The player most recognized for having the worst contract in the NBA over the last five years has redeemed himself as a highly-skilled pro. He’s currently spacing the floor and taking quick shots to help Kawhi Leonard and Paul George attack from all over successfully. The French wing has been a surprising story this year and is on his way back to starting in the playoffs, proving players with lots of tools and talent can always adapt to aid a team, just as long as the ask is within reason.
5. Christian Wood on the Houston Rockets
A solid sophomore in college might’ve left UNLV too early, as he dealt with several critics at the NBA level and found himself undrafted in 2015. He barely touched the floor his first two pro seasons so he left the States to play in China, but he never checked in to play with the team so he came back and stayed with the G-League. After that full season, he bounced around still waiting for meaningful minutes, and then in 2019 he signed with his fifth team and made a big impact coming off the bench for the Pistons.
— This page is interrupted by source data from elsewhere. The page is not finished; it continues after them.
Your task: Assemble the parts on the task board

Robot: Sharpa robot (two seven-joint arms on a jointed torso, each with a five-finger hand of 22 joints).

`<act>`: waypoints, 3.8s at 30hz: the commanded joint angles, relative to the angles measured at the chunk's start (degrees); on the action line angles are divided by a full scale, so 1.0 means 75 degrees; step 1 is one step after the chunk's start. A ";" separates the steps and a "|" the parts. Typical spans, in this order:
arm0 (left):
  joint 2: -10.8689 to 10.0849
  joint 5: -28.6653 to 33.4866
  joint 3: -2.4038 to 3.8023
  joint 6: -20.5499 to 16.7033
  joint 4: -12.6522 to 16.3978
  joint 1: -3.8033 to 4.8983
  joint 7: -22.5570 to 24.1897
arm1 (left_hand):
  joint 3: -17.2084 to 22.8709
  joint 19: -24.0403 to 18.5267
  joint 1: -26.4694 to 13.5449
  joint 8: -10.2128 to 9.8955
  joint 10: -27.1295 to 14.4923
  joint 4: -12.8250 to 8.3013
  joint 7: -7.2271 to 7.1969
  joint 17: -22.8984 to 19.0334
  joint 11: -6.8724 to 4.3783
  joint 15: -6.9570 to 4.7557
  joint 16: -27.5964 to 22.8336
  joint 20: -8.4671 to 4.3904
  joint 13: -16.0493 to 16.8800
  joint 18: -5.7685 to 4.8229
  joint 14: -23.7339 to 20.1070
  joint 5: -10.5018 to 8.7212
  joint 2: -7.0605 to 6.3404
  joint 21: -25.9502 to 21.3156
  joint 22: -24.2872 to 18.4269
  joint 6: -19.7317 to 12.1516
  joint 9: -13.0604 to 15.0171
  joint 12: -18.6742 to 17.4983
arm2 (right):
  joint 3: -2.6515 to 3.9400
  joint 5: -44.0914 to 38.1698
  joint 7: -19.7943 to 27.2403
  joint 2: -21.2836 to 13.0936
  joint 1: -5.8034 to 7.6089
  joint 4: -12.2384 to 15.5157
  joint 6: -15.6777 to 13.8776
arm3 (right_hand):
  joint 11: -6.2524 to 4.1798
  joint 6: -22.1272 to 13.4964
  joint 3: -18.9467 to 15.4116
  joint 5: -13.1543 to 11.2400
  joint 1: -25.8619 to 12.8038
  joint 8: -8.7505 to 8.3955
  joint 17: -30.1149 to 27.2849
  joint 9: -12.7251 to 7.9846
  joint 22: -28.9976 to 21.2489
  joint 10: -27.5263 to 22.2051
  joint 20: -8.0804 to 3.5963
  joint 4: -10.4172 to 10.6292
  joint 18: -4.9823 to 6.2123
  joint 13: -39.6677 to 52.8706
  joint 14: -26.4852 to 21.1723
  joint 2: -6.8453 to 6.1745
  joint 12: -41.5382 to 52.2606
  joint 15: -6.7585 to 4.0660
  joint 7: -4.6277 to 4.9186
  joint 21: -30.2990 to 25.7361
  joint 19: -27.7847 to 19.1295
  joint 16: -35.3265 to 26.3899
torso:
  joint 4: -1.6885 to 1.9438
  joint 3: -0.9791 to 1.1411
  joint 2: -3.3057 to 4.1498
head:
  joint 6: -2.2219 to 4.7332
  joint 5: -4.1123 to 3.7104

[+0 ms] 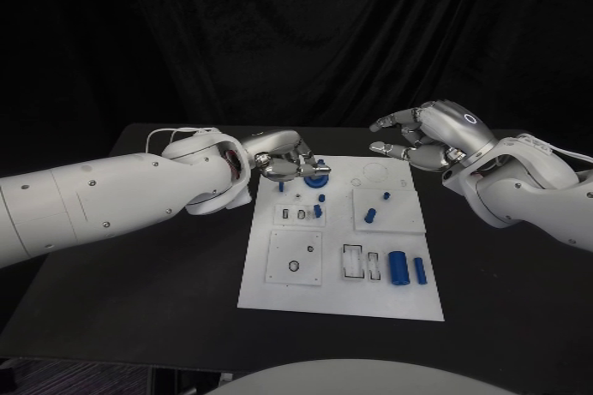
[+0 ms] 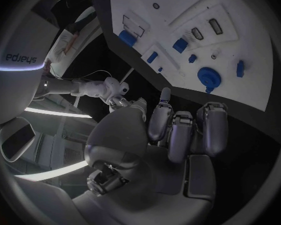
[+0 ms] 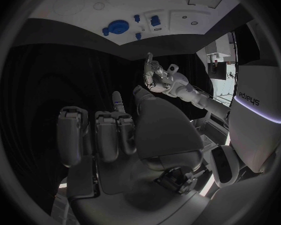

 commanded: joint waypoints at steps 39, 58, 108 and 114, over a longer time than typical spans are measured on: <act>0.1029 0.0255 0.0000 0.1993 -0.0196 0.0159 -0.4665 | -0.0899 0.0540 -0.0772 0.1901 0.0781 -0.0177 -0.0613 0.2006 -0.0619 -0.0599 0.0019 -0.0525 0.2098 -0.0233 0.0819 0.0545 0.0209 0.0071 0.0833 -0.0089 0.4443 0.1870 | 0.0004 -0.0027 -0.0493 0.0006 -0.0033 -0.0075 0.0404 | 0.0078 0.0094 0.0000 0.0191 0.0001 -0.0030 0.2012 -0.0047 0.1776 0.0804 0.0069 0.0034 -0.0119 0.2010 0.0806 0.0087 0.0020 0.0078 0.0008 -0.0001 0.0461 0.0046 | -0.0149 0.0202 0.0001 | -0.0387 0.0021; 0.1098 0.0260 -0.0001 0.1576 -0.0329 -0.0010 -0.4508 | -0.0674 0.0560 -0.0466 0.1506 0.0781 -0.0358 -0.0659 0.2006 -0.0663 -0.0648 0.0019 -0.0582 0.2098 -0.0231 0.0819 0.0933 0.0210 0.0030 0.0829 0.0103 0.4562 0.1870 | 0.0004 -0.0027 -0.0508 0.0040 -0.0034 -0.0090 0.0475 | 0.0080 0.0100 0.0000 0.0204 -0.0001 -0.0032 0.2012 -0.0051 0.1765 0.0804 0.0070 0.0034 -0.0111 0.2010 0.0806 0.0089 0.0020 0.0079 0.0010 -0.0033 0.0445 0.0046 | -0.0144 0.0193 -0.0009 | -0.0400 0.0004; 0.1275 0.0260 -0.0002 0.1589 -0.0512 -0.0426 -0.4207 | -0.0483 0.0518 -0.0347 0.1259 0.0781 -0.0402 -0.0724 0.2006 -0.0721 -0.0697 0.0019 -0.0631 0.2098 -0.0214 0.0819 0.1156 0.0180 -0.0037 0.0787 0.0420 0.4720 0.1870 | 0.0005 -0.0027 -0.0508 0.0040 -0.0034 -0.0088 0.0547 | 0.0087 0.0126 0.0001 0.0230 -0.0011 -0.0035 0.2012 -0.0065 0.1758 0.0804 0.0074 0.0035 -0.0106 0.2010 0.0806 0.0096 0.0020 0.0085 0.0015 -0.0052 0.0434 0.0046 | -0.0163 0.0195 -0.0009 | -0.0400 -0.0055; 0.1291 0.0260 -0.0002 0.1609 -0.0538 -0.0433 -0.4210 | -0.0479 0.0509 -0.0339 0.1248 0.0781 -0.0408 -0.0726 0.2006 -0.0722 -0.0698 0.0019 -0.0632 0.2098 -0.0212 0.0819 0.1154 0.0174 -0.0043 0.0778 0.0419 0.4722 0.1870 | 0.0005 -0.0027 -0.0512 0.0044 -0.0034 -0.0086 0.0558 | 0.0087 0.0126 0.0001 0.0230 -0.0011 -0.0035 0.2012 -0.0065 0.1758 0.0804 0.0074 0.0035 -0.0106 0.2010 0.0806 0.0096 0.0020 0.0085 0.0015 -0.0052 0.0434 0.0046 | -0.0158 0.0198 -0.0012 | -0.0400 -0.0058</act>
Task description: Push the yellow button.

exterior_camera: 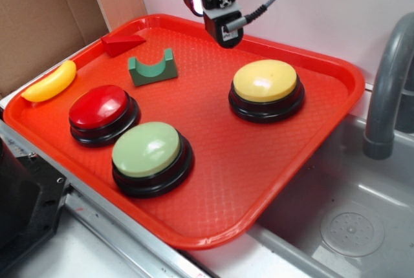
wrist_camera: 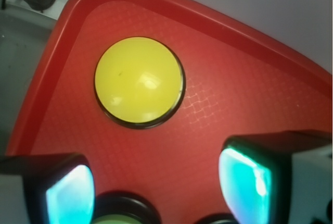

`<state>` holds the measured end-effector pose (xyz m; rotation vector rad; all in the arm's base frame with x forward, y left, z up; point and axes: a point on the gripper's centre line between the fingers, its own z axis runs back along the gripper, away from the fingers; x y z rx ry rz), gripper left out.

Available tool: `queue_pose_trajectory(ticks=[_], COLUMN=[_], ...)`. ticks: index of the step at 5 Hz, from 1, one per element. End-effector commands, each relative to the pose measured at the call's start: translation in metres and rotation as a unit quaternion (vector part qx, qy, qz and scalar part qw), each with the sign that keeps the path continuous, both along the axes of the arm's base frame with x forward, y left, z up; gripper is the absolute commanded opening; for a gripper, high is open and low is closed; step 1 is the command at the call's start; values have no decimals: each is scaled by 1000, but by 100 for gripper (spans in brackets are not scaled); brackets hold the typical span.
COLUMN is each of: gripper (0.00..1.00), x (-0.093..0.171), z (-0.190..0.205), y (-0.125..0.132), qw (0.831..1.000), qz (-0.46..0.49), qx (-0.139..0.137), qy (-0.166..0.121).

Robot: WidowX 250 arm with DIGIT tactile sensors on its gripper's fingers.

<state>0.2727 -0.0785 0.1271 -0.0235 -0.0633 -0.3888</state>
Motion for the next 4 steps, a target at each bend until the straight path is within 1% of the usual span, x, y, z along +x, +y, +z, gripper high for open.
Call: queue_pose_trajectory(ticks=[1,2,4], gripper=[100,100,100], x=[-15,-21,-28], z=[30,33,34], y=[2,5,6], qw=[999,999,999], qz=[6,17,20], qx=[-8,-9,-11], qy=[-48,-50,-39])
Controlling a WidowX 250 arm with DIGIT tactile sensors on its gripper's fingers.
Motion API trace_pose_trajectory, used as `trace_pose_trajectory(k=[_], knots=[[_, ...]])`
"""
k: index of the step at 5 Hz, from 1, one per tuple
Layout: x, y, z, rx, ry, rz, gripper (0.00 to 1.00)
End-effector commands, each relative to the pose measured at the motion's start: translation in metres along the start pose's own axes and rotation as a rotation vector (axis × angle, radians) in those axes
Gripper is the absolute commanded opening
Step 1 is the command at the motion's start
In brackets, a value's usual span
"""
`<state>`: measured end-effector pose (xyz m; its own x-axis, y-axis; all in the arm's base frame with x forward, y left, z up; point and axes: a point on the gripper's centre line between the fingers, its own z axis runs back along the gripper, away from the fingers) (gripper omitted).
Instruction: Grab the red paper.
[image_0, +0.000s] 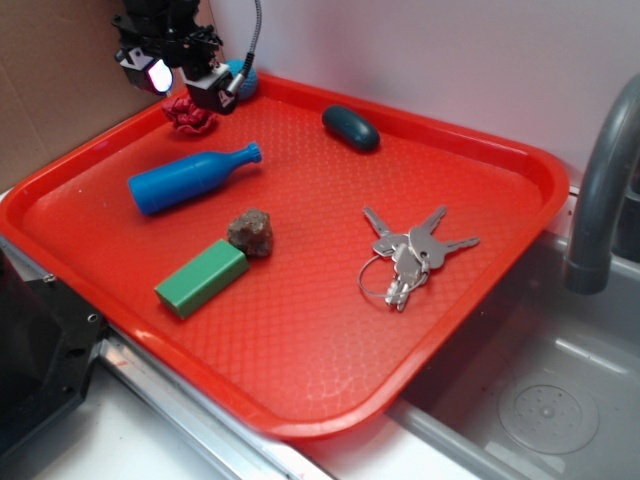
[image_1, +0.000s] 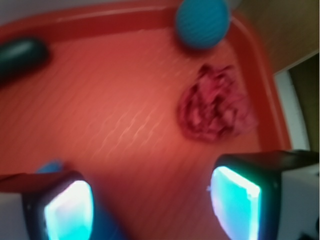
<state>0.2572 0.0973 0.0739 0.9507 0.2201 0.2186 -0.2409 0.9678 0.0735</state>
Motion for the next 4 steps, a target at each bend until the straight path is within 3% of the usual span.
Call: trace_pose_trajectory(k=[1,2,3,4], knots=[[0.027,0.035,0.015,0.099,-0.134,0.012,1.0],[0.022,0.041,0.005,0.241,-0.156,-0.071,1.0],[0.024,0.05,-0.015,0.148,-0.15,-0.079,1.0],[0.025,0.05,-0.04,0.117,-0.13,-0.095,1.0]])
Following a super-highly-productive season on Detroit, Wood signed a long-term big-money deal with the Rockets to be their starting center, who’d get tons of scoring opportunities and responsibility playing in the paint. Through 12 games he’s rapidly emerged into an All-Star candidate, leading the team as a 20 point-per-game scorer. Already showing a knack for scoring throughout his pro career, he’s now elevated into a supreme rebounder and shot-blocker. Houston’s fell to the bottom of the West because of the pitfall with Harden, yet their future is looking very bright with Wood filling in as a star.
A virtual unknown who couldn’t keep a roster spot is now one of the game’s best big men. He’s a truly-gifted scorer for a big, with tremendous inside-outside touch, and this year he’s showing he’s more than capable of holding his own down low. The UNLV product has been sensational in the last 12 months and he’s just getting started. Wood’s proving that bench players with an obvious strength should be given a real chance to perform, so they could work on rounding out their game and maybe develop into a starter.
Trades and free-agent deals grant teams new chances to configure their talent pool, but they also give NBA regulars a chance to start over, contribute in a different way, or in the best instances take a step forward. These five players are having terrific seasons on their brand-new teams, and management has to be pleased they’re heading towards their goals. Some talents in need of rebirth just need a change of scenery, and these examples have proven what’s possible when all the right moves are exercised in all the right places.